Material for this task:
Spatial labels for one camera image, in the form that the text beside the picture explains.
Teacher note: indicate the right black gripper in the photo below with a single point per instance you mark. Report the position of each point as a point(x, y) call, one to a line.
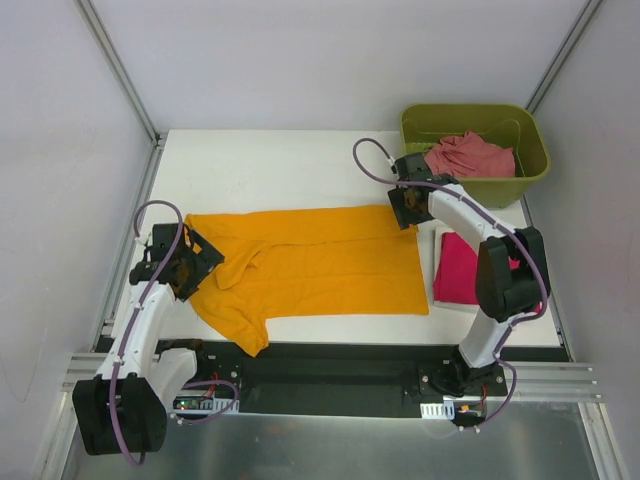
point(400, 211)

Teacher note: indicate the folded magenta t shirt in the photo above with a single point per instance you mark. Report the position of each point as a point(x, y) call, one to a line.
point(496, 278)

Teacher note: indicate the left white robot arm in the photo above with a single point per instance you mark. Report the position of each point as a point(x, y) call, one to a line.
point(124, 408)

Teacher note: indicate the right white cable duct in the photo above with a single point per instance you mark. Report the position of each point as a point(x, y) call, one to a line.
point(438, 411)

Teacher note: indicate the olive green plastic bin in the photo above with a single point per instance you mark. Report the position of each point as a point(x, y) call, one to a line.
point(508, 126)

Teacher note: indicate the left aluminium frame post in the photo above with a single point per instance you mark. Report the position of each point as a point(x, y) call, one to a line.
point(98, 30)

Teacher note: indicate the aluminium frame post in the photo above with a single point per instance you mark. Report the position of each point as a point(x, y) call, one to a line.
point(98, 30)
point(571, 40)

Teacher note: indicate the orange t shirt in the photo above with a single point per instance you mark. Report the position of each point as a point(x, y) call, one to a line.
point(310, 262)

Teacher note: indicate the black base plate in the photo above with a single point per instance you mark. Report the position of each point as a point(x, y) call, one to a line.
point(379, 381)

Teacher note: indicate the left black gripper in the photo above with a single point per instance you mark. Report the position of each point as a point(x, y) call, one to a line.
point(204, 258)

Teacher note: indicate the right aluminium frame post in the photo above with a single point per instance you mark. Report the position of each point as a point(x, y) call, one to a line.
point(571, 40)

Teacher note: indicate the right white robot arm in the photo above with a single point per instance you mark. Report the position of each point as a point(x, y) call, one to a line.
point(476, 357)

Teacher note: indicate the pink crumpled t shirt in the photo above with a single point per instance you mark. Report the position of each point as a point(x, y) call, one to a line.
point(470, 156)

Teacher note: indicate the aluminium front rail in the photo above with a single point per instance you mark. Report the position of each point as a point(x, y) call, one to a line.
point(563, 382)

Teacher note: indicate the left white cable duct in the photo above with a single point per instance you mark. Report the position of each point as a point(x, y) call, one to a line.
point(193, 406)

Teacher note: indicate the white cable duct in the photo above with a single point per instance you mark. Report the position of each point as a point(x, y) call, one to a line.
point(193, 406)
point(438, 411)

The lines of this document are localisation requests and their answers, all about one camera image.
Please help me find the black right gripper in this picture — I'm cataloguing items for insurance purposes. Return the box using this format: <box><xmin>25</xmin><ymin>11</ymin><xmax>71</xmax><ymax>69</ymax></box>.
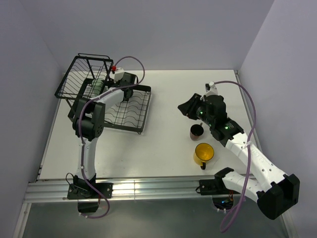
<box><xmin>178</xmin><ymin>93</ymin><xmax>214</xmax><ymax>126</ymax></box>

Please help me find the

==

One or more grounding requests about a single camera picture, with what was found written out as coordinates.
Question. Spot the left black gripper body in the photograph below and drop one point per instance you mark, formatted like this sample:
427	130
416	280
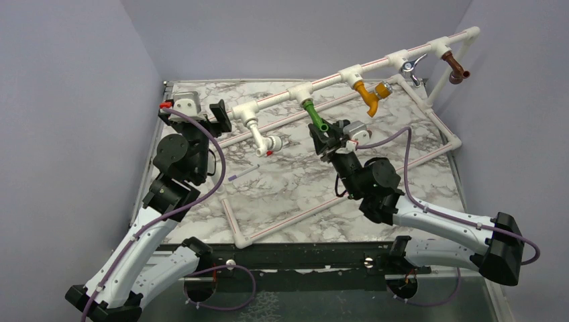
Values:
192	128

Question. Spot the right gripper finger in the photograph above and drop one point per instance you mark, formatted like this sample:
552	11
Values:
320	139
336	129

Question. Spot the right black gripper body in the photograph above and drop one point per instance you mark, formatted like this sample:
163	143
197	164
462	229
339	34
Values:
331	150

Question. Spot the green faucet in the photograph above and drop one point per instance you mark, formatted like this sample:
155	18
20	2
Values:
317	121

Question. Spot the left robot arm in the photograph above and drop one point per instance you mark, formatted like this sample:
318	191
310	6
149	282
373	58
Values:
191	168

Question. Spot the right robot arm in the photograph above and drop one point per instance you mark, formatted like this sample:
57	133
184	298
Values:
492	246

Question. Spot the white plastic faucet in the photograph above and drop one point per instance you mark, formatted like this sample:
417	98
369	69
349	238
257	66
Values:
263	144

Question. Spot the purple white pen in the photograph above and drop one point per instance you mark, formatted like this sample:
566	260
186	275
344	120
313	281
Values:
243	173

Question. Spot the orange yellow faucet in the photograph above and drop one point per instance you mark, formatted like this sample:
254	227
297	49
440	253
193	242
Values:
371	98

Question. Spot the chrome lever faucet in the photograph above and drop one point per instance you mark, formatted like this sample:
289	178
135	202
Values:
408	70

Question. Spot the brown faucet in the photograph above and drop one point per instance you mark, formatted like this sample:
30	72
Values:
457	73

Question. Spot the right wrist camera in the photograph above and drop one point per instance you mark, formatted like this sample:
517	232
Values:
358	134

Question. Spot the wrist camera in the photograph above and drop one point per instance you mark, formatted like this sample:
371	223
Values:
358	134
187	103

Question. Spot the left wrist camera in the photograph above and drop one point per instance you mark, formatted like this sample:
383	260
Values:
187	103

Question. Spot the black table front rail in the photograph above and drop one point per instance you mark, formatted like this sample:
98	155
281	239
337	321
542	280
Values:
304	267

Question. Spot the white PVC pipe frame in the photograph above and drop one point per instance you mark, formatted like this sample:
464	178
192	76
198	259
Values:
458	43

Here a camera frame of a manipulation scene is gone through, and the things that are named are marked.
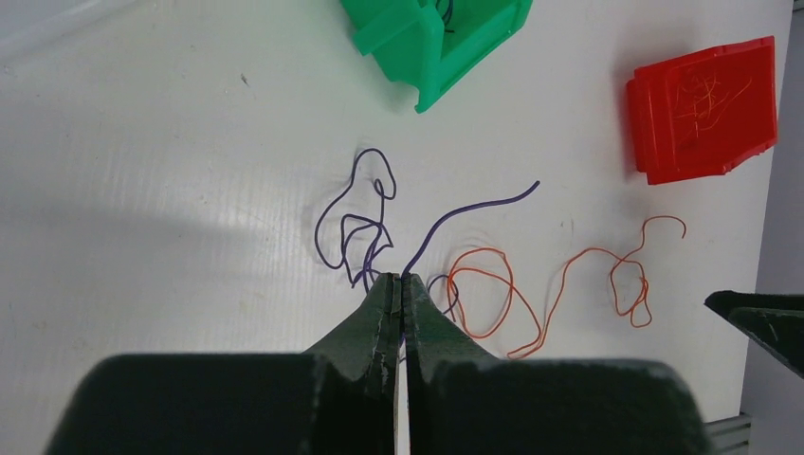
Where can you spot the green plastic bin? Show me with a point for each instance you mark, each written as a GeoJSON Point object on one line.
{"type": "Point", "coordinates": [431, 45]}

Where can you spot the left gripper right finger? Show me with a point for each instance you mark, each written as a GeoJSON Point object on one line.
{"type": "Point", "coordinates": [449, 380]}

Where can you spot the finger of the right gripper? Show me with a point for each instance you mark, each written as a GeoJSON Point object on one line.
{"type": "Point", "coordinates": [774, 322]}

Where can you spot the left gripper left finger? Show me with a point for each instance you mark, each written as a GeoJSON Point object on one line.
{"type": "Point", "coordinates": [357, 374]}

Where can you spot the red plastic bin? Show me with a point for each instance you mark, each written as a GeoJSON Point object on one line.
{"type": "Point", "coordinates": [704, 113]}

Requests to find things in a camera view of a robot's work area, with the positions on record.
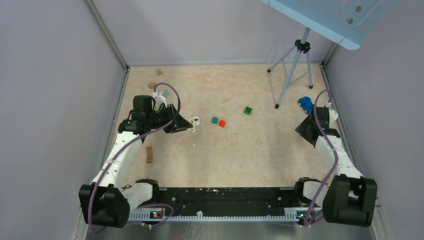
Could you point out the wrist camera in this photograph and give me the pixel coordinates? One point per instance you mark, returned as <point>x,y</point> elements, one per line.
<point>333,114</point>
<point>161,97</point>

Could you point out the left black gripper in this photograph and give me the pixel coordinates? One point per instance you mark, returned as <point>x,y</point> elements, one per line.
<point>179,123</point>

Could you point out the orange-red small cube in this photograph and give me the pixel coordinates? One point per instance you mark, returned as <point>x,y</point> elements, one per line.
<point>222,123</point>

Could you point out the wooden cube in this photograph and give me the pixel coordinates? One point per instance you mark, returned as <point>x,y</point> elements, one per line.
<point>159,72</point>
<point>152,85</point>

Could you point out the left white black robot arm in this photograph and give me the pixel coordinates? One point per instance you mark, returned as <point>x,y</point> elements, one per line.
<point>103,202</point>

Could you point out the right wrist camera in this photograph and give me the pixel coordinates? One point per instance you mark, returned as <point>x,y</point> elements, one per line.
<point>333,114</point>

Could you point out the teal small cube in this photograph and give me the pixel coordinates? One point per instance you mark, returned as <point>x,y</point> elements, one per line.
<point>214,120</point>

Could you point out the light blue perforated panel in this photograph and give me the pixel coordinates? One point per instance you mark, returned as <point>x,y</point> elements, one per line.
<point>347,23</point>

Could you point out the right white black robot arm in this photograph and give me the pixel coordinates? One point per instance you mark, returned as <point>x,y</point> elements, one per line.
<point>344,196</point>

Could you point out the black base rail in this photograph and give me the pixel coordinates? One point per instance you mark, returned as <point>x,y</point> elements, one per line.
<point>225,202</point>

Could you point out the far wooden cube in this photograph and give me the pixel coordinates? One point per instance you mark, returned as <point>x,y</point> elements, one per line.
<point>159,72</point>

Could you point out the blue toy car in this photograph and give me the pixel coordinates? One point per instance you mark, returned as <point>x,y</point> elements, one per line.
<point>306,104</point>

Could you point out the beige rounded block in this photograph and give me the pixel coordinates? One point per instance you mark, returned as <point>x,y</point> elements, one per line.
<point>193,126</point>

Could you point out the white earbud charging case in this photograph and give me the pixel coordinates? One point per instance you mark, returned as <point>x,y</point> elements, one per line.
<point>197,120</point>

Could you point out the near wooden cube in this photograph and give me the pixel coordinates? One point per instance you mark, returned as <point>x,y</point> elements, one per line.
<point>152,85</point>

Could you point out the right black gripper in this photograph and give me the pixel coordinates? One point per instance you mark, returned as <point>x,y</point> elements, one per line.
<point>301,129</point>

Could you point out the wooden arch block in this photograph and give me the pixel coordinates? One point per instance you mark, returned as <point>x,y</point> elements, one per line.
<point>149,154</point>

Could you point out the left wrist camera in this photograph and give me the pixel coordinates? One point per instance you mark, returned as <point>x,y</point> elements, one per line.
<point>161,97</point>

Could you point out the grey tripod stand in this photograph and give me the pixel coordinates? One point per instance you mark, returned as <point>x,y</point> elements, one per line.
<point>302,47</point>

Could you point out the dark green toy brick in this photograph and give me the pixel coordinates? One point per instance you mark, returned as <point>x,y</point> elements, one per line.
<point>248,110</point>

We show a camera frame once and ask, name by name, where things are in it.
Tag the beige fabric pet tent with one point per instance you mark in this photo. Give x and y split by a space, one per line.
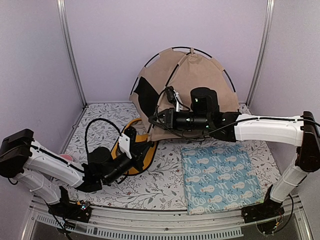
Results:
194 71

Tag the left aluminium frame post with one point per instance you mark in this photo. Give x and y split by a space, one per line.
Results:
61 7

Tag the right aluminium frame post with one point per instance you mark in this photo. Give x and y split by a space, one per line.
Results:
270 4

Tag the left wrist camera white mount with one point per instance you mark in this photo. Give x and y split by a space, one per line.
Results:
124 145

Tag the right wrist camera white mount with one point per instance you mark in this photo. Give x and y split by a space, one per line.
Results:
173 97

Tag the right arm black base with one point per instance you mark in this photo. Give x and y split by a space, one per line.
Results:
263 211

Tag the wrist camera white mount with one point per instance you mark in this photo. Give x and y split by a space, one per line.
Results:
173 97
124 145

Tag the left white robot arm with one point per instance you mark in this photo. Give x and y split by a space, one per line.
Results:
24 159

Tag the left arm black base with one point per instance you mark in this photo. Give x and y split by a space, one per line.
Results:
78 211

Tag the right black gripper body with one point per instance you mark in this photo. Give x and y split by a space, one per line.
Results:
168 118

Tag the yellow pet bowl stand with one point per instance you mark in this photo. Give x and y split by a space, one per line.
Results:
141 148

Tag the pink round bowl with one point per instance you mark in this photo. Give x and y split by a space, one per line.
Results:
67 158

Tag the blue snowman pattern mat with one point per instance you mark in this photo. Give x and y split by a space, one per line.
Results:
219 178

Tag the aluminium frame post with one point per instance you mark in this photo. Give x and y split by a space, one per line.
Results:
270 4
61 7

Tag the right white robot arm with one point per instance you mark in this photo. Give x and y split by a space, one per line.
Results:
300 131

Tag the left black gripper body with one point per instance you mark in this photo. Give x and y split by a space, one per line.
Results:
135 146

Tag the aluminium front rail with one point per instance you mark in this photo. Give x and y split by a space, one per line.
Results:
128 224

Assigned task:
Across the records, how many lines carry the word "ymin"? The answer should be a number alone.

Reply to the task:
2